Your answer must be the records below, printed exactly.

+++ EXCERPTED RECORDS +++

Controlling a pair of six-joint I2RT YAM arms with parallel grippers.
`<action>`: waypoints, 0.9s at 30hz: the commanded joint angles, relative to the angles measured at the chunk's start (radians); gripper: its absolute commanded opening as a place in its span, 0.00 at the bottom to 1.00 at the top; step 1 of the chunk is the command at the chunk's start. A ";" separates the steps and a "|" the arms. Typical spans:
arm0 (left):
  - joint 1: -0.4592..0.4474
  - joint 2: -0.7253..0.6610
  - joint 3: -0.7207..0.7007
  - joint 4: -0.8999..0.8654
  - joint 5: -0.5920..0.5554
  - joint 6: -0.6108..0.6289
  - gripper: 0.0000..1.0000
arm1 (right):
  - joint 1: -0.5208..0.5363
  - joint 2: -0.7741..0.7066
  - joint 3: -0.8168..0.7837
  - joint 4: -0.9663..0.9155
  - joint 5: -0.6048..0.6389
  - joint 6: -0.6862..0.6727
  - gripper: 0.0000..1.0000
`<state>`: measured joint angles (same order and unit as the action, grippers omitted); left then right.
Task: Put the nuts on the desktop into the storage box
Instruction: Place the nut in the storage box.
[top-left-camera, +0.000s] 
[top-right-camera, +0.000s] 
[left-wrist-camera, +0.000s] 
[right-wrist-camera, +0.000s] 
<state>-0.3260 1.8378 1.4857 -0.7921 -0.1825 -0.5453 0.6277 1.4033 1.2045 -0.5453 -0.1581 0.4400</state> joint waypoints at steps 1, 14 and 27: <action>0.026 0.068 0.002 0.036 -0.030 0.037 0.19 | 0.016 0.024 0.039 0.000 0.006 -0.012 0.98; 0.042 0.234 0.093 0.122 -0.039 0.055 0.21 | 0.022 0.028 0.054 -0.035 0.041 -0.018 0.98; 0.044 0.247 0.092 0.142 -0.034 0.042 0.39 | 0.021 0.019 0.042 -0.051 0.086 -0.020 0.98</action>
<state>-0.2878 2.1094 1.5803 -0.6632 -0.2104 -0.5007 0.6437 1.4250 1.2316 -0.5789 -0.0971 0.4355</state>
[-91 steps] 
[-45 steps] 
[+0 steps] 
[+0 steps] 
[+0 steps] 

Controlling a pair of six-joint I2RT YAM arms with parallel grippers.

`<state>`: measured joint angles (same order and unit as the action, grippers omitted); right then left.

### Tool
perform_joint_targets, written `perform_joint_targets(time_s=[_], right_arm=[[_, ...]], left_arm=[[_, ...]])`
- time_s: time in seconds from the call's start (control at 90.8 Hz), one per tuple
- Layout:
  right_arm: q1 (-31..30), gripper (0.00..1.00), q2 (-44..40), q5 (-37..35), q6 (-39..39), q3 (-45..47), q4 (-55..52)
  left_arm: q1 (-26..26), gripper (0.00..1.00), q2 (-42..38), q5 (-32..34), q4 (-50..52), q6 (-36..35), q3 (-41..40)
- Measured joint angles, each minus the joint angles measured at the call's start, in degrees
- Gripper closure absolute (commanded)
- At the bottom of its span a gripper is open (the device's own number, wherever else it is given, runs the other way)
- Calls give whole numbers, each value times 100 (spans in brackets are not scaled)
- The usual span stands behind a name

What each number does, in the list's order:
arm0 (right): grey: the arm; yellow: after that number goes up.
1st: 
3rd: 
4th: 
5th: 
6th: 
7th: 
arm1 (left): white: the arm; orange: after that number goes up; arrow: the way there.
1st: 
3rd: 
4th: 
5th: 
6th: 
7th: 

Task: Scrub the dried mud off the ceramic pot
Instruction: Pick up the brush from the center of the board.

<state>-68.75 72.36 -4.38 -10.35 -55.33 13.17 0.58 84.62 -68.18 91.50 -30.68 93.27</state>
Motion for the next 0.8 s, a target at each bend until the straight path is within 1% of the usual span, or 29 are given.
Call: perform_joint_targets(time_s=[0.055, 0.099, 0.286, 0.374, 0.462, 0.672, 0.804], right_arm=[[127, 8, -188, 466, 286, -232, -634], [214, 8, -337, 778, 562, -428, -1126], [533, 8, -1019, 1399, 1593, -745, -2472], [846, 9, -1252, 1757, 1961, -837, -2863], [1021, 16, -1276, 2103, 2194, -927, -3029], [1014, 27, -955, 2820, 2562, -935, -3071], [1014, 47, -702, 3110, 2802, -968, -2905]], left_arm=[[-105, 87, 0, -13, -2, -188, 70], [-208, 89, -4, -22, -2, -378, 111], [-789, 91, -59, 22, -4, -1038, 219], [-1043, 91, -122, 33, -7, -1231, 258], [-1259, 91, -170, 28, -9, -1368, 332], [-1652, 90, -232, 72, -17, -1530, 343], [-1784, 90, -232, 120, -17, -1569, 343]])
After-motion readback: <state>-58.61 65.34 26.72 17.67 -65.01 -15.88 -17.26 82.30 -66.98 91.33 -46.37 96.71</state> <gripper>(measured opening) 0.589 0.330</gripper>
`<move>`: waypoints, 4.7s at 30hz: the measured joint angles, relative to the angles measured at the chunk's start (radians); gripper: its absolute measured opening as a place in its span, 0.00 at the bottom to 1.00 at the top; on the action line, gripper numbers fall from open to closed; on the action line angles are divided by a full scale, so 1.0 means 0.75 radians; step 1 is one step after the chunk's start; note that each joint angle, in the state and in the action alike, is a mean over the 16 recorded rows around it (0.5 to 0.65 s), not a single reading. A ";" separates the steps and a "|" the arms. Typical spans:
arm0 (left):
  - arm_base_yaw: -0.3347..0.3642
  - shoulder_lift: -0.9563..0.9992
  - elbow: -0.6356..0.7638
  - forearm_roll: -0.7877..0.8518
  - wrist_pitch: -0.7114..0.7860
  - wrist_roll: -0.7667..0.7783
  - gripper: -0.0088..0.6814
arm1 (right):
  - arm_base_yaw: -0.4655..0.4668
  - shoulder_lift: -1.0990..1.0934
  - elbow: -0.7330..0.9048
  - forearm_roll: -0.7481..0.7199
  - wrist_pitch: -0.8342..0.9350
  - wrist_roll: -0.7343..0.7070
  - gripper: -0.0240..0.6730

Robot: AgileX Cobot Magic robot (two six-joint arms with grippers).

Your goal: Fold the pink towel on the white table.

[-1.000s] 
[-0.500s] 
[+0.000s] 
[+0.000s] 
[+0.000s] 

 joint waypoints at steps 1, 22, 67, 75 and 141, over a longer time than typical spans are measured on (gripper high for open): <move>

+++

» ANSWER TO THIS EXERCISE
Controlling a pair of six-joint I2RT YAM arms with parallel grippers.
`<action>`: waypoints, 0.9s at 30hz: the commanded joint angles, relative to the angles measured at the chunk's start (radians); gripper: its absolute commanded opening as a place in its span, 0.00 at the bottom to 1.00 at the top; step 1 of the chunk is the command at the chunk's start. A ";" separates the steps and a "|" the arms. Typical spans:
arm0 (left):
  - joint 1: -0.4592..0.4474
  - joint 2: -0.7253..0.6610
  - joint 3: -0.7207..0.7007
  - joint 4: -0.8999..0.8654
  - joint 5: -0.5920..0.5554
  - joint 6: -0.6108..0.6289
  - gripper: 0.0000..1.0000
arm1 (right):
  - joint 1: -0.5208..0.5363
  - joint 2: -0.7741..0.7066
  - joint 3: -0.8168..0.7837
  - joint 4: -0.9663..0.9155
  - joint 5: -0.6048..0.6389
  - joint 6: -0.6862..0.6727
  - gripper: 0.0000..1.0000
`<state>`: measured joint angles (same order and unit as the action, grippers omitted); left then right.
Task: Put the nuts on the desktop into the storage box
Instruction: Place the nut in the storage box.
[top-left-camera, +0.000s] 
[top-right-camera, +0.000s] 
[left-wrist-camera, +0.000s] 
[right-wrist-camera, +0.000s] 
<state>-0.3260 1.8378 1.4857 -0.7921 -0.1825 -0.5453 0.6277 1.4033 1.2045 -0.5453 -0.1581 0.4400</state> joint waypoints at steps 1, 14 and 27: <action>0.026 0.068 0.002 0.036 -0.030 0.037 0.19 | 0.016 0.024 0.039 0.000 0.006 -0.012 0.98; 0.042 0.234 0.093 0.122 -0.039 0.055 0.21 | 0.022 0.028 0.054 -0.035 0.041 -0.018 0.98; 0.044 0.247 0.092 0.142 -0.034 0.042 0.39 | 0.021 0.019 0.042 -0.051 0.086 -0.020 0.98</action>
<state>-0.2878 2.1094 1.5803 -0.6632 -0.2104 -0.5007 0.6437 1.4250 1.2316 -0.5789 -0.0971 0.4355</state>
[-91 steps] 
[-45 steps] 
[+0 steps] 
[+0 steps] 
[+0 steps] 

Controlling a pair of six-joint I2RT YAM arms with parallel grippers.

`<state>`: measured joint angles (same order and unit as the action, grippers omitted); right then left.

### Tool
perform_joint_targets, written `perform_joint_targets(time_s=[_], right_arm=[[_, ...]], left_arm=[[_, ...]])`
- time_s: time in seconds from the call's start (control at 90.8 Hz), one per tuple
- Layout:
  right_arm: q1 (-31..30), gripper (0.00..1.00), q2 (-44..40), q5 (-37..35), q6 (-39..39), q3 (-45..47), q4 (-55..52)
  left_arm: q1 (-26..26), gripper (0.00..1.00), q2 (-42..38), q5 (-32..34), q4 (-50..52), q6 (-36..35), q3 (-41..40)
- Measured joint angles, each minus the joint angles measured at the call's start, in degrees
- Gripper closure absolute (commanded)
- At the bottom of its span a gripper is open (the device's own number, wherever else it is given, runs the other way)
- Calls give whole numbers, each value times 100 (spans in brackets are not scaled)
- The usual span stands behind a name

What each number does, in the list's order:
arm0 (right): grey: the arm; yellow: after that number goes up.
1st: 
3rd: 
4th: 
5th: 
6th: 
7th: 
arm1 (left): white: the arm; orange: after that number goes up; arrow: the way there.
1st: 
3rd: 
4th: 
5th: 
6th: 
7th: 

Task: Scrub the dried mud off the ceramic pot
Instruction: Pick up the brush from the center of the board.

<state>-68.75 72.36 -4.38 -10.35 -55.33 13.17 0.58 84.62 -68.18 91.50 -30.68 93.27</state>
Motion for the next 0.8 s, a target at each bend until the straight path is within 1% of the usual span, or 29 are given.
Call: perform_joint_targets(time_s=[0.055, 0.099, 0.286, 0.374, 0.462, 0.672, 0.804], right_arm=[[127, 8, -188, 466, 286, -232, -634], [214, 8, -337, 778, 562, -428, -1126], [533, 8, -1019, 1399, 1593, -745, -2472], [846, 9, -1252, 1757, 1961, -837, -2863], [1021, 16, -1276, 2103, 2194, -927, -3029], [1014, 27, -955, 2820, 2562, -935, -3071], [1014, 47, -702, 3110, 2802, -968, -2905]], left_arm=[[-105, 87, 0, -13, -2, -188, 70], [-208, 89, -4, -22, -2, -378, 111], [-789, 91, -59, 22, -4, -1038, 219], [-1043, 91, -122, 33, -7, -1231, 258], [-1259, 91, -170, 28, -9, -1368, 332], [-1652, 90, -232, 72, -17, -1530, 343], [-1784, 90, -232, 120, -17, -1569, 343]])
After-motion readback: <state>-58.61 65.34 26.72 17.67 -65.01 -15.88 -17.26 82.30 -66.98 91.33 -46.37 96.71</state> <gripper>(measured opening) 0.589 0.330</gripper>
`<move>`: waypoints, 4.7s at 30hz: the measured joint angles, relative to the angles measured at the chunk's start (radians); gripper: its absolute measured opening as a place in its span, 0.00 at the bottom to 1.00 at the top; on the action line, gripper numbers fall from open to closed; on the action line angles are divided by a full scale, so 1.0 means 0.75 radians; step 1 is one step after the chunk's start; note that each joint angle, in the state and in the action alike, is a mean over the 16 recorded rows around it (0.5 to 0.65 s), not a single reading. A ";" separates the steps and a "|" the arms. Typical spans:
arm0 (left):
  - arm_base_yaw: -0.3347..0.3642
  - shoulder_lift: -0.9563..0.9992
  - elbow: -0.6356..0.7638
  - forearm_roll: -0.7877..0.8518
  - wrist_pitch: -0.7114..0.7860
  - wrist_roll: -0.7667..0.7783
  - gripper: -0.0088..0.6814
arm1 (right):
  - arm_base_yaw: -0.4655..0.4668
  - shoulder_lift: -1.0990..1.0934
  - elbow: -0.7330..0.9048
  - forearm_roll: -0.7481..0.7199
  - wrist_pitch: -0.8342..0.9350
  - wrist_roll: -0.7343..0.7070
  - gripper: -0.0240..0.6730

Robot: AgileX Cobot Magic robot (two six-joint arms with grippers).

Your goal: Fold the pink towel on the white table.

[-1.000s] 
[-0.500s] 
[+0.000s] 
[+0.000s] 
[+0.000s] 

 joint waypoints at steps 1, 22, 67, 75 and 141, over a longer time than typical spans are measured on (gripper high for open): <move>

The answer is now complete.